SelectionDAG scalarizes vector operations.

Duncan,

I had a few thoughts regarding our short discussion yesterday.

I am not sure how we can lower SEXT into the vpmovsx family of instructions. I propose the following strategy for the ZEXT and ANYEXT family of functions. At first, we let the Type Legalizer/VectorOpLegalizer scalarize the code. Next, we allow the dag-combiner to convert the BUILD_VECTOR node into a shuffle. This is possible because all of the inputs of the build vector come from two values(src and (undef or zero)). Finally, the shuffle lowering code lowers the new shuffle node into UNPCKLPS. This sequence should be optimal for all of the sane types.
Once we implement ZEXT and ANYEXT we could issue a INREG_SEXT instruction to support SEXT. Unfortunately, v2i64 SRA is not supported by the hardware and the code will be scalarized ...

Currently we promote vector elements to the widest possible type, until we hit the _first_ legal register type. For AVX, where YMM registers extend XMM registers, it is not clear to me why we stop at XMM sized registers. In some cases, masks of types <4 x i1> are legalized to <4 x i32> in XMM registers even if they are a result of a vector-compare of <4 x i64> types. I also had a second observation, which contradicts the first one. In many cases we 'over promote'. Consider the <2 x i32> type. Promoting the elements to <2 x i64> makes us to use types which are not supported by the instruction set. For example, not all of the shift operations are implemented for vector i64 types. Maybe a different strategy would be to promote vector elements up to i32, which is the common element type for most processors, and widen the vector from this point onwards. I am not sure how we can implement vector compare/select with this approach.

Thanks,
Nadav

Hi Nadav,

I had a few thoughts regarding our short discussion yesterday.
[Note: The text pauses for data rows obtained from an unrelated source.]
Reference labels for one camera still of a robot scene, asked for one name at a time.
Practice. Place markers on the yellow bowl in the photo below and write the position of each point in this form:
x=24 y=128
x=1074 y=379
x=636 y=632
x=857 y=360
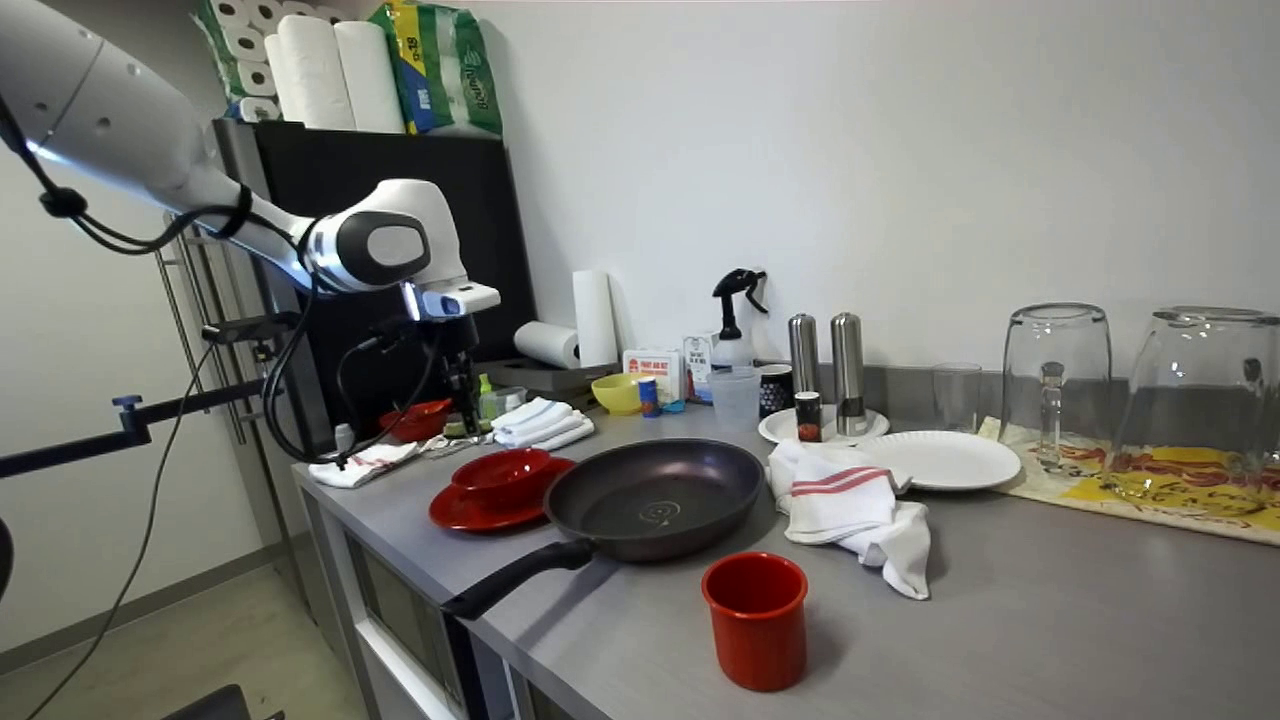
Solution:
x=618 y=394

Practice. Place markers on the white towel blue stripe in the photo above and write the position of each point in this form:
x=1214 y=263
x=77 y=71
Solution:
x=546 y=425

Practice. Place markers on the small white plate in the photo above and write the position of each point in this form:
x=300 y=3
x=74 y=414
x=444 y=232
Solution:
x=783 y=425

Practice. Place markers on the black cabinet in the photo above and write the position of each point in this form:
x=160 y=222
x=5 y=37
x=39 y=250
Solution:
x=482 y=202

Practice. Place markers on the small green bottle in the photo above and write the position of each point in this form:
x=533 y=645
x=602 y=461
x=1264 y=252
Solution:
x=490 y=403

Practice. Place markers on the green plastic package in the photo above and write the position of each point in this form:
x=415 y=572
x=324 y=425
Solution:
x=455 y=64

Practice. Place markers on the black base board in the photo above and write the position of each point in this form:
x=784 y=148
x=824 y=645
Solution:
x=221 y=705

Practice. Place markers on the black frying pan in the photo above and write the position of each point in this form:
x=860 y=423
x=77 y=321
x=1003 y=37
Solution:
x=655 y=501

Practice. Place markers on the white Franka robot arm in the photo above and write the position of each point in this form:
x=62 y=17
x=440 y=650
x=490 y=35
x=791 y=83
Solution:
x=201 y=173

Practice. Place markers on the white spray bottle black nozzle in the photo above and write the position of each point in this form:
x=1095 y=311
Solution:
x=729 y=360

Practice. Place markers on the large white paper roll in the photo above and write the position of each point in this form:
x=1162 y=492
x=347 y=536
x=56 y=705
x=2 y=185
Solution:
x=370 y=79
x=309 y=72

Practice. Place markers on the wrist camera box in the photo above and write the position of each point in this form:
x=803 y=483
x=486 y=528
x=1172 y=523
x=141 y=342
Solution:
x=455 y=303

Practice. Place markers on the white paper towel roll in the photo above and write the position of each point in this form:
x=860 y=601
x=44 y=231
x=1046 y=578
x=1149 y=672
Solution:
x=592 y=318
x=546 y=344

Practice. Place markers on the steel shaker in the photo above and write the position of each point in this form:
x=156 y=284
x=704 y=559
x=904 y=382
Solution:
x=803 y=349
x=851 y=360

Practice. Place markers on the small red container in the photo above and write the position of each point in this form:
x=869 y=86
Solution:
x=419 y=423

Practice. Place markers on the blue can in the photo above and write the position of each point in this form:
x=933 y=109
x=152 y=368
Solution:
x=651 y=399

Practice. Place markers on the toilet paper pack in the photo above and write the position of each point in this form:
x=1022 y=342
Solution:
x=242 y=54

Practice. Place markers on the grey counter cabinet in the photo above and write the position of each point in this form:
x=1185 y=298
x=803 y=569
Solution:
x=363 y=584

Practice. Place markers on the red cup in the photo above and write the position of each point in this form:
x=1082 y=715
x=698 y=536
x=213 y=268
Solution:
x=757 y=626

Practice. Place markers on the large white plate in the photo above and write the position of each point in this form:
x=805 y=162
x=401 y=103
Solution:
x=942 y=461

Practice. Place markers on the black boom rod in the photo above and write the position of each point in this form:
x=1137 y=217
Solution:
x=67 y=455

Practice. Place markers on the red bowl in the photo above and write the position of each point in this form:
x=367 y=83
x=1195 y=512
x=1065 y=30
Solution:
x=506 y=470

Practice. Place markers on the upturned clear wine glass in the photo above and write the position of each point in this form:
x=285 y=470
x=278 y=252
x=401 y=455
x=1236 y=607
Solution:
x=1056 y=374
x=1203 y=387

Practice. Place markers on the small white cloth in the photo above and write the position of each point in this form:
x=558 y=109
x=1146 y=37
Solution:
x=354 y=461

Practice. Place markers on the small dark spice jar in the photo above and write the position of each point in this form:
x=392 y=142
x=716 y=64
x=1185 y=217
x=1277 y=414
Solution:
x=811 y=418

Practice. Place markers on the white towel red stripe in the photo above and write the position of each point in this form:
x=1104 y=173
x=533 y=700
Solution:
x=845 y=507

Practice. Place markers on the red plate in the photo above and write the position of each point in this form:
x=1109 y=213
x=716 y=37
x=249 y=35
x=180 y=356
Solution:
x=466 y=512

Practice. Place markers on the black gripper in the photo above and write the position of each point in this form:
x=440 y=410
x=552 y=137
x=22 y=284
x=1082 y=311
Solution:
x=463 y=356

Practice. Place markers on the grey tray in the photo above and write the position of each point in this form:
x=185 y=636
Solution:
x=546 y=379

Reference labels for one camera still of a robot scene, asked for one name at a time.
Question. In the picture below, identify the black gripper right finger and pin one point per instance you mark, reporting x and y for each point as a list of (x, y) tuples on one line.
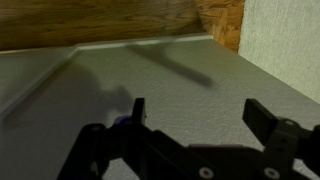
[(258, 116)]

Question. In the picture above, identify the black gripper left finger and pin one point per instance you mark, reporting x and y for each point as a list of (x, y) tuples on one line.
[(138, 110)]

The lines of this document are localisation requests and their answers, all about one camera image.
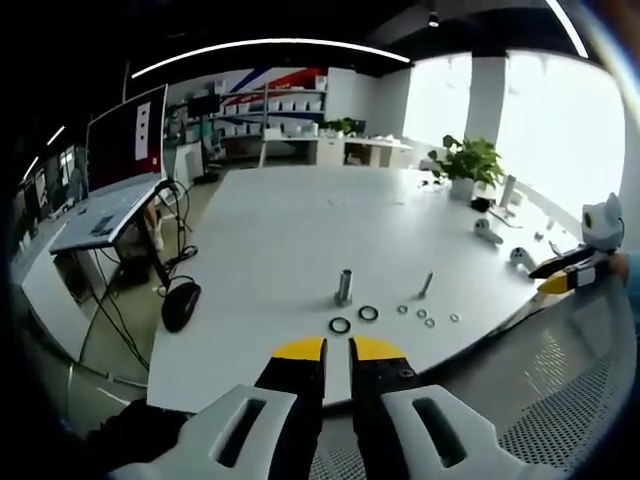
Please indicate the white counter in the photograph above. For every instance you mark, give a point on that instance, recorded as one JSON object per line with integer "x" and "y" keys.
{"x": 360, "y": 147}

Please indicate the straight ceiling light strip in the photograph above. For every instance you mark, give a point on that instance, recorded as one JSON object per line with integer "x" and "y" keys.
{"x": 567, "y": 25}

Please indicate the grey mesh chair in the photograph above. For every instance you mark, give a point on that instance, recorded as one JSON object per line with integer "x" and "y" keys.
{"x": 575, "y": 400}

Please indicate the storage shelf with white boxes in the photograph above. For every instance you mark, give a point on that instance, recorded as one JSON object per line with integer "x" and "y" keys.
{"x": 270, "y": 107}

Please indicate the grey tilted side desk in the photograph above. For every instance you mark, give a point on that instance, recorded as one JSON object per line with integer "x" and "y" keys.
{"x": 100, "y": 220}

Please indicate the thin metal threaded stud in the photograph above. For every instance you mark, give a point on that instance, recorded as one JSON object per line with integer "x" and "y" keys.
{"x": 426, "y": 286}

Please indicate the white bracket part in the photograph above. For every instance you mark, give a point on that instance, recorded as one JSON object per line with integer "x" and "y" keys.
{"x": 485, "y": 227}

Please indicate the thick metal threaded stud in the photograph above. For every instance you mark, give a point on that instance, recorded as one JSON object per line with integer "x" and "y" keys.
{"x": 345, "y": 287}

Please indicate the green potted plant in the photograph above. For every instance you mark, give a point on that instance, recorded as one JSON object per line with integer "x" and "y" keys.
{"x": 472, "y": 162}

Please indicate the large computer monitor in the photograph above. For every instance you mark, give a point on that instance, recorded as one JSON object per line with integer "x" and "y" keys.
{"x": 125, "y": 140}

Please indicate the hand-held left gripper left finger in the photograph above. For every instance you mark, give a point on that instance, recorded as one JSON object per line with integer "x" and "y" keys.
{"x": 250, "y": 425}

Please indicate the long curved ceiling light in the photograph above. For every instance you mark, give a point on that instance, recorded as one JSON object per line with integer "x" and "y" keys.
{"x": 270, "y": 46}

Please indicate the small green background plant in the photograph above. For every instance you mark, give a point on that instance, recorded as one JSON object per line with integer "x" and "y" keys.
{"x": 342, "y": 125}

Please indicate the white handheld controller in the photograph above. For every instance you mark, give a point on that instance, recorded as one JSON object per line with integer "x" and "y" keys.
{"x": 520, "y": 256}

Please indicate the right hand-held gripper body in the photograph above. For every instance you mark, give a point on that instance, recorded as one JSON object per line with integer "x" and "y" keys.
{"x": 605, "y": 225}

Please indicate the small black box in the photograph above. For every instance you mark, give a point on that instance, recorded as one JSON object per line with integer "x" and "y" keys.
{"x": 482, "y": 204}

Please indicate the white desk stand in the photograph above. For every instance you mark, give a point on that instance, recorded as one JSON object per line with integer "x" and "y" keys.
{"x": 509, "y": 192}

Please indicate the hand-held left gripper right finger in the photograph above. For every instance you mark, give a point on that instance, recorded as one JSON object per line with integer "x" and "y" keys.
{"x": 395, "y": 430}

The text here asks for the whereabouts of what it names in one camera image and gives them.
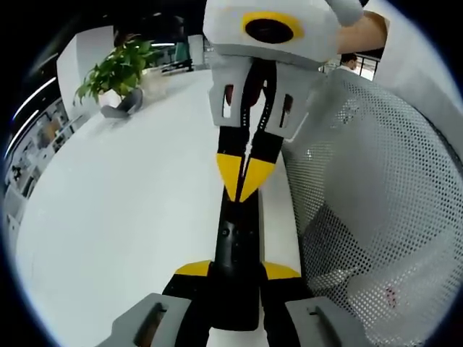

  I am not sure how we can lower SEXT into the vpmovsx family of instructions. I propose the following strategy for the ZEXT and ANYEXT family of functions.

what I would like to understand first is why there are any vector xEXT nodes
at all! As I tried to explain on IRC, I don't think you ever get these from
the GCC autovectorizer except as part of a shuffle-extend pair. Where do you
get these nodes from? Does the intel auto-vectorizer produce them more often
than the GCC one?

Ciao, Duncan.

  At first, we let the Type Legalizer/VectorOpLegalizer scalarize the code. Next, we allow the dag-combiner to convert the BUILD_VECTOR node into a shuffle. This is possible because all of the inputs of the build vector come from two values(src and (undef or zero)). Finally, the shuffle lowering code lowers the new shuffle node into UNPCKLPS. This sequence should be optimal for all of the sane types.

We generate xEXT nodes in many cases. Unlike GCC which vectorizes inner loops, we vectorize the implicit outermost loop of data-parallel workloads (also called whole function vectorization). We vectorize code even if the user uses xEXT instructions, uses mixed types, etc. We choose a vectorization factor which is likely to generate more legal vector types, but if the user mixes types then we are forced to make a decision. We rely on the LLVM code generator to produce quality code. To my understanding, the GCC vectorizer does not vectorize code if it thinks that it misses a single operation.

"Rotem, Nadav" <nadav.rotem@intel.com> writes:

We generate xEXT nodes in many cases. Unlike GCC which vectorizes
inner loops, we vectorize the implicit outermost loop of data-parallel
workloads (also called whole function vectorization). We vectorize
code even if the user uses xEXT instructions, uses mixed types, etc.
We choose a vectorization factor which is likely to generate more
legal vector types, but if the user mixes types then we are forced to
make a decision. We rely on the LLVM code generator to produce
quality code. To my understanding, the GCC vectorizer does not
vectorize code if it thinks that it misses a single operation.

My experience is similar to Nadav's. The Cray vectorizer vectorizes
much more code that the gcc vectorizer. Things are much more
complicated than gcc vector code would lead one to believe.

                             -Dave

Hi Dave,

We generate xEXT nodes in many cases. Unlike GCC which vectorizes
inner loops, we vectorize the implicit outermost loop of data-parallel
workloads (also called whole function vectorization). We vectorize
code even if the user uses xEXT instructions, uses mixed types, etc.
We choose a vectorization factor which is likely to generate more
legal vector types, but if the user mixes types then we are forced to
make a decision. We rely on the LLVM code generator to produce
quality code. To my understanding, the GCC vectorizer does not
vectorize code if it thinks that it misses a single operation.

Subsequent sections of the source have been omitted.